The last three Patch Tuesdays haven’t been the straightforward affairs we’re used to. February’s was a big deal because it was delayed and then canceled outright, with Microsoft never explaining to us why it didn’t happen.
Of course, that decision might have had something to do with the unexpected contents of March’s Patch Tuesday. That release fixed a bunch of previously undisclosed flaws that were then publicized by Shadow Brokers when the mysterious group published a cache of NSA exploits.
In a change announced last November, Microsoft originally intended to introduce a new system of describing its patches and their respective security fixes this February. That didn’t happen in February, and it also didn’t happen in March. The bumper crop of fixes referenced above instead used the company’s long-standing security bulletin format. But last week’s April release did, at last, make the change.
We weren’t initially sure what to think of the new format. Any change to a long-established system is going to bring some wailing and gnashing of teeth as workflows have to be updated and adjusted to accommodate the things that are now different. But different doesn’t mean better or worse, necessarily; it takes a bit of time to figure that out. Since the change, we’ve heard from readers and it seems many aren’t really happy with what Microsoft has done.
Under the old security bulletin system, Microsoft produced a bunch of documents, one per patch set, broken down into broad categories. For March, for example, there are bulletins for the Windows kernel itself, Windows kernel drivers, the IIS Web server, the Hyper-V hypervisor, and so on and so forth. This grouping made it fairly easy to tell at a glance roughly what area of the products were impacted and who might need to perform testing or validation of the fixes. Because these bulletins are component-based, they span multiple Windows (or Office, Exchange, SQL Server, as appropriate) versions.
That bulletin approach made it easy to see both a high-level overview of how severe the problems were and what was impacted along with details on each individual reported vulnerability.
In the new system, that grouping is gone. Microsoft now has a searchable database (hidden behind a lengthy click-through EULA) with an entry for each individual bug. The grouping that the old bulletins offered has been substantially removed. So for example, the April updates include a fix for Flash. Under the old system, this would result in a single bulletin that encompassed Flash on Windows 8.1, Server 2012, Server 2012 R2, Windows RT, Windows 10, and Windows Server 2016. Now? Each of those operating systems is reported as a different line from a database search. This:
…has become this:
For Windows bugs, the categorization by product area appears to be gone. No longer do we see listings for kernel, drivers, or IIS. They’re all just “Windows.” An organization might reasonably be more concerned about, say, critical IIS bugs than they are critical SMB bugs. The former are much more likely to be exposed to the Internet than the latter, and so might well be prioritized for testing and deployment. But there’s no longer any easy way to see which bugs are which.

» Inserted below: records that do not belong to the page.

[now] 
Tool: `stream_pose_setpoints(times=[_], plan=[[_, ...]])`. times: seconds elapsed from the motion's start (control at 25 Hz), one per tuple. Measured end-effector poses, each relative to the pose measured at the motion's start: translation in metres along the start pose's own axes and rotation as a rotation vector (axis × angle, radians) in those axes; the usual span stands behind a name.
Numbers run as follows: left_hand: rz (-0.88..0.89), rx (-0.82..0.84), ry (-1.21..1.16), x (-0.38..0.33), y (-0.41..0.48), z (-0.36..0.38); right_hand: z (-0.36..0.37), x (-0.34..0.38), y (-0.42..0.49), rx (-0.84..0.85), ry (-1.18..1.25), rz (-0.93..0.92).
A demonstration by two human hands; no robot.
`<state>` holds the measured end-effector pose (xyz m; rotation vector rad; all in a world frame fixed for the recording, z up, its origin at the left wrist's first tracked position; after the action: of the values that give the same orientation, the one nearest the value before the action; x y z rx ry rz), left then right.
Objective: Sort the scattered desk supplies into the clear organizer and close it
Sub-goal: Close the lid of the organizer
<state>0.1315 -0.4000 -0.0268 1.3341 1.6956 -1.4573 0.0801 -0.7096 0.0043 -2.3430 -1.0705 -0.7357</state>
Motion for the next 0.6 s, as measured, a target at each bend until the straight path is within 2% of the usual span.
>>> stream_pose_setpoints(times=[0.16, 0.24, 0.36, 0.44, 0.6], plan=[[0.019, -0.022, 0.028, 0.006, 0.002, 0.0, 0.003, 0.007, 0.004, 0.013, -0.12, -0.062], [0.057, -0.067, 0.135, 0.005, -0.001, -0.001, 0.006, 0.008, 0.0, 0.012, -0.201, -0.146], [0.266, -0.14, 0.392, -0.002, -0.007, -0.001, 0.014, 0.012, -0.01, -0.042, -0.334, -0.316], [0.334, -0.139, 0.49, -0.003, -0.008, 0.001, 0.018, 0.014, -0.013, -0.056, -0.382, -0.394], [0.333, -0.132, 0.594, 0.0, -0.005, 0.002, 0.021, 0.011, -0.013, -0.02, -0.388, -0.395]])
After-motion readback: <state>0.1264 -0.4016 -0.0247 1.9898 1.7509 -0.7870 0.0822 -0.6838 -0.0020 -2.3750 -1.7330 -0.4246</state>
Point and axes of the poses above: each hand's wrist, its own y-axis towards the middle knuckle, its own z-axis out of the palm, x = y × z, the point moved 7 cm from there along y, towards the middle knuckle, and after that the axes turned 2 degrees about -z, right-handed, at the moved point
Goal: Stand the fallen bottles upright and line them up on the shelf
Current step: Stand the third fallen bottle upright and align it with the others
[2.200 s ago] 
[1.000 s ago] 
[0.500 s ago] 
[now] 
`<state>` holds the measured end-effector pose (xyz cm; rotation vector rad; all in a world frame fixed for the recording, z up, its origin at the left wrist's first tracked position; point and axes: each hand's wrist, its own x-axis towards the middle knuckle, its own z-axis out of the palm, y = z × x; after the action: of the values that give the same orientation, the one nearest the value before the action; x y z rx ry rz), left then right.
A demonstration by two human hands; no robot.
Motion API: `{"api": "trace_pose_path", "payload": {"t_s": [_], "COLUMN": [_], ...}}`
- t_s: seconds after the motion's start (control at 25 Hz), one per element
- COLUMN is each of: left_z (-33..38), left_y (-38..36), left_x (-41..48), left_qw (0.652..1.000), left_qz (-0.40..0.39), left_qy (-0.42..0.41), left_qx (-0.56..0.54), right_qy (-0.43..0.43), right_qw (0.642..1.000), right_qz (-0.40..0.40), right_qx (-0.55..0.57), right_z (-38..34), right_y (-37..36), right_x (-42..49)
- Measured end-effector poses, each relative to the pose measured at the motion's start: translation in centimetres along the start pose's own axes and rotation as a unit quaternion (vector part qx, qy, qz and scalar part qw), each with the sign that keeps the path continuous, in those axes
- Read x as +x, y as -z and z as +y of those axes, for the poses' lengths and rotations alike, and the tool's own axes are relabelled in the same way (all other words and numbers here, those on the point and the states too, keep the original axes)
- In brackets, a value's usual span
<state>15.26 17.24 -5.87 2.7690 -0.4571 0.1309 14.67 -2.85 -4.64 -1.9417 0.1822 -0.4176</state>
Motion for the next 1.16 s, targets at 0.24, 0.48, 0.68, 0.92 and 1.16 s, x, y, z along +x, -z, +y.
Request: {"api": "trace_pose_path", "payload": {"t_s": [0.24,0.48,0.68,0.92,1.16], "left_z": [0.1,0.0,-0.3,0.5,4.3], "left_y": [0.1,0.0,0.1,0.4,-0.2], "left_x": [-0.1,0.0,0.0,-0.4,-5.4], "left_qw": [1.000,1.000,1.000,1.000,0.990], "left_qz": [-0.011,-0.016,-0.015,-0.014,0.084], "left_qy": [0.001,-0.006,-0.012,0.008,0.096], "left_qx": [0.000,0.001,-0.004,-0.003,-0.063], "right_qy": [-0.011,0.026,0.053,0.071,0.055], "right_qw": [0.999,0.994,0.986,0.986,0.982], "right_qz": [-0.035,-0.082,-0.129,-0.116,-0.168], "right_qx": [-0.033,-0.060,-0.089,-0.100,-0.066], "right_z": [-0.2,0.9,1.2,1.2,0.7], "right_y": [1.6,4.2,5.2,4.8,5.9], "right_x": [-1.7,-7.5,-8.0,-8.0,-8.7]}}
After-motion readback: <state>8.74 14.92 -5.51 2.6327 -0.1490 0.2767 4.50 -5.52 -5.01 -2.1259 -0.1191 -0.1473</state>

Similarly, seeing which CVE IDs have been fixed in a given patch cycle is more difficult. The information is there if you perform a “detailed” search, but the presentation is overwhelming: one search result per CVE per affected product, so each CVE gets repeated a whole bunch of times:
If you want to read up on what each bug is, there’s no single-page consolidated view with both high-level and low-level details. Instead, you’ll have to click each of those blue CVE links one by one.
Except for the information about which part of Windows is affected, it does appear that most of the information from the bulletins is still available—it has just been made much less convenient to use. As such, the negative reaction we’ve been hearing is very understandable, and it makes us wonder why Microsoft made this change in this particular way. A beta period during which both the old and the new style coexisted would surely have been a valuable way to get feedback without being tremendously disruptive to existing administrative processes. The new approach does have some potential advantages, as Microsoft says that the new database has (or will have, at least) properly defined APIs. This will make it easier to integrate with other tools and third-party services. But it seems a lot of admins just want sensibly consolidated information in a manner that they can read and distribute within their organizations.
Is there anyone out there who loves the new database approach? Or, has Microsoft taken a major step backwards and made all your lives harder?